_Task details_
From the first line to the last, give the material again exactly, without the images.

_Data segment_
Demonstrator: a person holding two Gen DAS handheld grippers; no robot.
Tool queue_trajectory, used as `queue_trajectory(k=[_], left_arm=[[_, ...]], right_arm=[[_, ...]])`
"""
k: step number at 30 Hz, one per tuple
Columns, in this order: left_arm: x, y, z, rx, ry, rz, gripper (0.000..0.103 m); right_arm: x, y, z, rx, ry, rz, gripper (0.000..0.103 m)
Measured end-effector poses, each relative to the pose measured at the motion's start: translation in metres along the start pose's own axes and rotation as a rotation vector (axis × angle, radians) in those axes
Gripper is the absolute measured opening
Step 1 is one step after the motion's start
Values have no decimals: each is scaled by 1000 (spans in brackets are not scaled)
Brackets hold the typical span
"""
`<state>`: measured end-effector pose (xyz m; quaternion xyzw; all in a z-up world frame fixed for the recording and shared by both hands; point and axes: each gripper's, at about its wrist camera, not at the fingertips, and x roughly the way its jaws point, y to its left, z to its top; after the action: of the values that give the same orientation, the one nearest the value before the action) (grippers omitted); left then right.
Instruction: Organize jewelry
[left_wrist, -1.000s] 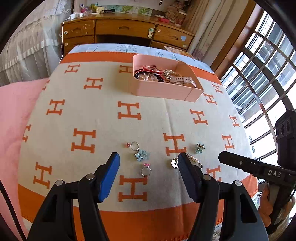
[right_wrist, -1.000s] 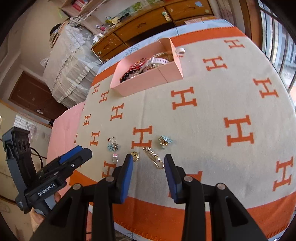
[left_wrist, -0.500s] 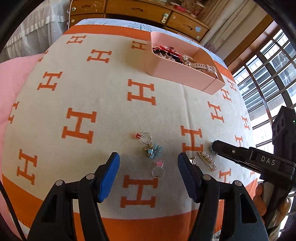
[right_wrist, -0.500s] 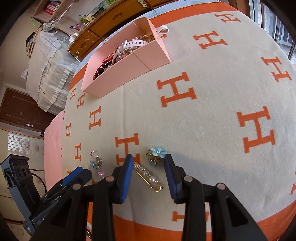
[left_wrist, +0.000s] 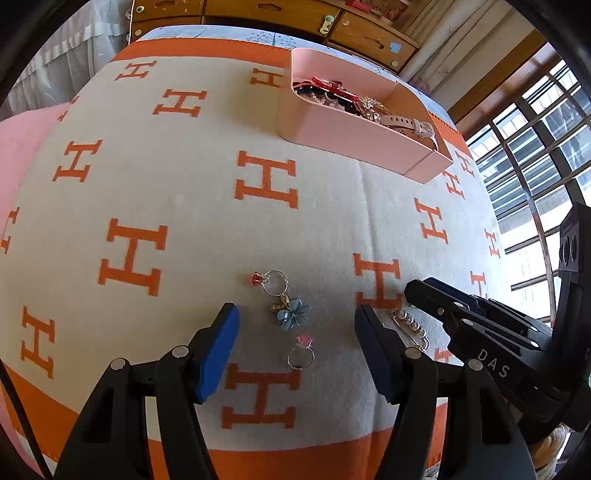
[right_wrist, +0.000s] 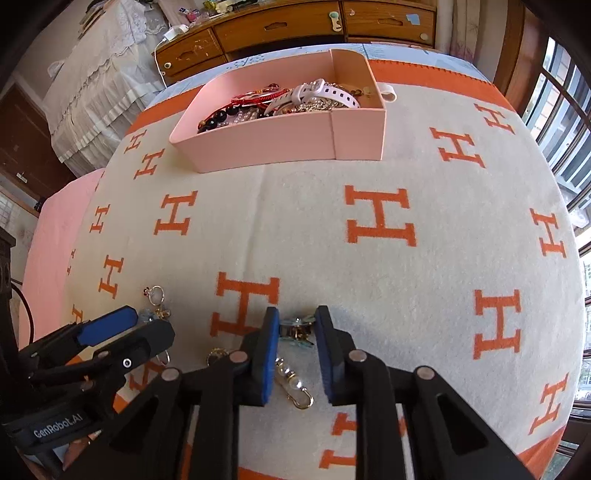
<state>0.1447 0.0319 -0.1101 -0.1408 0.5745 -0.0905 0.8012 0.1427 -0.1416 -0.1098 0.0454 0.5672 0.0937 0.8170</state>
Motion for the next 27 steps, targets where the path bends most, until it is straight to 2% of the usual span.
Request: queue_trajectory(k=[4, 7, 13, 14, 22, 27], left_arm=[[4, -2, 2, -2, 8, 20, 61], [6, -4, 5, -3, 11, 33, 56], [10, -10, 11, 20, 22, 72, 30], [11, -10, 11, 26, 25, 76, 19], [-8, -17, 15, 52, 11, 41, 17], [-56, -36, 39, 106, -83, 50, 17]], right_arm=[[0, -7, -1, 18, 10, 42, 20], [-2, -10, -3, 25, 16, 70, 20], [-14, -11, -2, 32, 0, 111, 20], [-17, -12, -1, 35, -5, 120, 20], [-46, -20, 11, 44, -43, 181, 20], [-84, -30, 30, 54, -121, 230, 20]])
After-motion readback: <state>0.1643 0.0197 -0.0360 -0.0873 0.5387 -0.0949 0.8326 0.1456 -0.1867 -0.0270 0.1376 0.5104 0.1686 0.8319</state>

_Answer space_
Demonstrator: a person holding two Gen DAS handheld grippers; no robot.
Tool queue_trajectory, used as `queue_trajectory(k=[_], left_arm=[[_, ...]], right_arm=[[_, ...]])`
"""
k: step number at 30 Hz, one per tuple
Columns, in this order: left_arm: x, y, z, rx, ry, rz, gripper (0.000..0.103 m); right_arm: x, y, z, rx, ry, rz, gripper (0.000..0.103 m)
Measured end-effector poses, each relative to the pose measured at the motion's start: translation in metres along the start pose's own axes and rotation as a rotation vector (axis × angle, radians) in those axes
Gripper is the absolute measured opening
Step 1 is one step after the motion's start
Values have no decimals: each is scaled by 1000 (spans in brackets are not scaled)
Brackets hold the typical span
"""
`<state>`: measured end-effector pose (xyz m; quaternion xyzw; all in a z-up world frame fixed for the recording and shared by both hands; point and axes: each gripper's, at about its wrist camera, not at the fingertips, and x roughly the way its jaws point, y to its left, z to its top; after the action: of the values that give the same orientation, the one nearest the value before the action) (grippers omitted); left then right.
Instruction: Organize jewelry
[left_wrist, -1.000s] 
[right_wrist, -1.000s] 
[left_wrist, -0.500s] 
[right_wrist, -0.500s] 
[left_wrist, +0.000s] 
[right_wrist, +0.000s] 
<state>0.1447 0.0319 -0.1101 -0.1408 0.5745 -0.0905 0.8012 0.1427 -0.1416 -0.1098 0.0454 0.5672 0.0937 0.8170</state>
Motion for the next 27 steps, targets where the path bends most, until it is straight to 2% of the usual span.
Request: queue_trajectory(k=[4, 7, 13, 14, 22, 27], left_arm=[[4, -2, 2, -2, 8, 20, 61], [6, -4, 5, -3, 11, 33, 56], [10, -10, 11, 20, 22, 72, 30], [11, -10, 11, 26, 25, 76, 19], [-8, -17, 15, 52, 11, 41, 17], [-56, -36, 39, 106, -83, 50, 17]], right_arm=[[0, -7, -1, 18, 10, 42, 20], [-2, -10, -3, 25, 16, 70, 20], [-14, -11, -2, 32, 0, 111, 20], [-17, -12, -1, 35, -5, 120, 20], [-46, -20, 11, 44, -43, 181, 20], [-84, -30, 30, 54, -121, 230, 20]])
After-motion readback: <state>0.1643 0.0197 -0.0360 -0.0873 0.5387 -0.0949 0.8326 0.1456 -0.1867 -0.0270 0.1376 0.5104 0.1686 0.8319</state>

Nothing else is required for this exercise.